Mais de um quarto das vagas para médicos de família ficaram por preencher. Associação de medicina geral e familiar defende medidas urgentes para resolver uma "doença crónica" do SNS.

Nos centros de saúde, continuam a faltar médicos de família. O concurso aberto em agosto e concluído no final de setembro, ficou com vagas por preencher. Das 435 vagas, 116 não tiveram interessados, ou seja, mais de um quarto das vagas abertas ficaram sem colocados.

O presidente da Associação Portuguesa de Medicina Geral e Familiar considera que a taxa de lugares preenchidos nem é má, tendo em conta a crise sanitária que o país atravessa. No entanto, Rui Nogueira defende uma mudança urgente para resolver aquilo que considera ser "uma doença crónica" no SNS.
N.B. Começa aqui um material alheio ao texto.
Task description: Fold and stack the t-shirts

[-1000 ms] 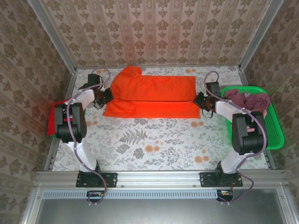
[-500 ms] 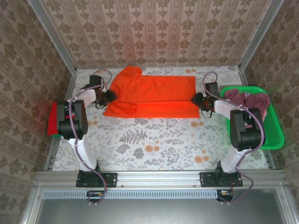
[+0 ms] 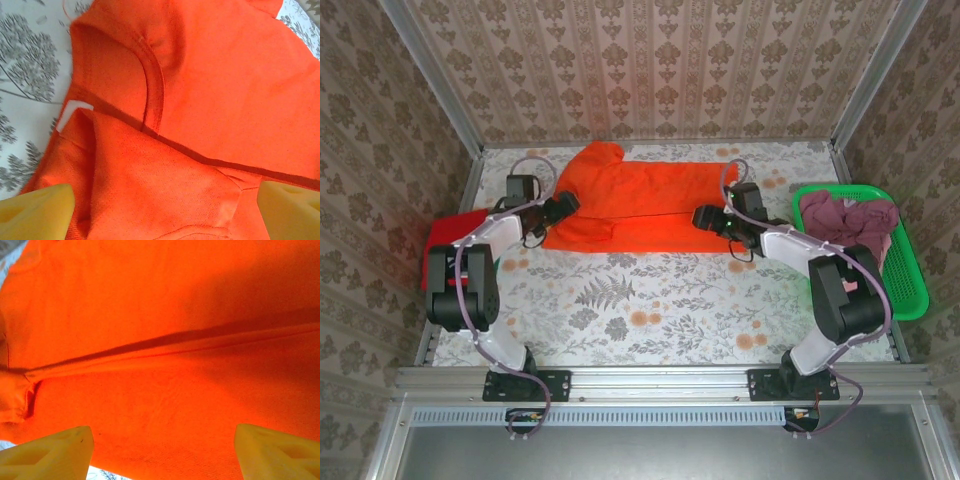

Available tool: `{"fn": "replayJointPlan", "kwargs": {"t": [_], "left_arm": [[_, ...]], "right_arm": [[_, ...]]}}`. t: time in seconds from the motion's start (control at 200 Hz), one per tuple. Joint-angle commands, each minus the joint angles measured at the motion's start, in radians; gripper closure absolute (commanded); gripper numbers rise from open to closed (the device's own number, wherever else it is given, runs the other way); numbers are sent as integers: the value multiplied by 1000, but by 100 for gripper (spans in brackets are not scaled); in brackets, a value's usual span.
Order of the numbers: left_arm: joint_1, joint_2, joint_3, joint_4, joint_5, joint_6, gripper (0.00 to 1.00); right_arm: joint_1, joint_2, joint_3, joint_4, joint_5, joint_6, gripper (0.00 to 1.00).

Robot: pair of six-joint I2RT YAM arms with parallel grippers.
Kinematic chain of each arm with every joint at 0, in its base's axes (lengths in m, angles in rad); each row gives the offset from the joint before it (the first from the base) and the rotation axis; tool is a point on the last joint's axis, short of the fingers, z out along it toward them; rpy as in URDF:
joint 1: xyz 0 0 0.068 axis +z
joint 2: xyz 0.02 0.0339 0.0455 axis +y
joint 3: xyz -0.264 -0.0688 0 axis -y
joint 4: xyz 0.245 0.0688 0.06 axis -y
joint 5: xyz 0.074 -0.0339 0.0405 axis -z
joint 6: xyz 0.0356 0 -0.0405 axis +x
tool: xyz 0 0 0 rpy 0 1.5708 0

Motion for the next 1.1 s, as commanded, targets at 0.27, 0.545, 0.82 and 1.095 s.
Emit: {"fn": "replayJointPlan", "kwargs": {"t": [0.27, 0.545, 0.82, 1.095], "left_arm": [[22, 39, -167, 172, 24, -113, 7], [25, -98, -367, 124, 34, -115, 7], [-27, -356, -453, -56, -48, -131, 7], [-118, -352, -322, -139, -55, -181, 9]], "right_arm": [[-19, 71, -83, -66, 67, 79, 29], [-31, -35, -245, -92, 42, 145, 30], [-25, -216, -349, -142, 29, 146, 31], [47, -188, -231, -49, -24, 140, 31]]}}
"Temos de mudar esta metodologia de concurso, de modo a colocarmos mais médicos onde são mais necessários. É uma doença crónica, não aproveitamos todos os médicos que se formam", adiantou.

O presidente da associação de medicina geral e familiar insiste que tem de haver uma melhor distribuição dos médicos de família pelos centros de saúde, porque, todos os anos, o SNS perde mais de 20% de médicos para outros setores.

Neste concurso, foram colocados 319 médicos, que devem começar a trabalhar nos próximos dias nos centros de saúde de todo o país.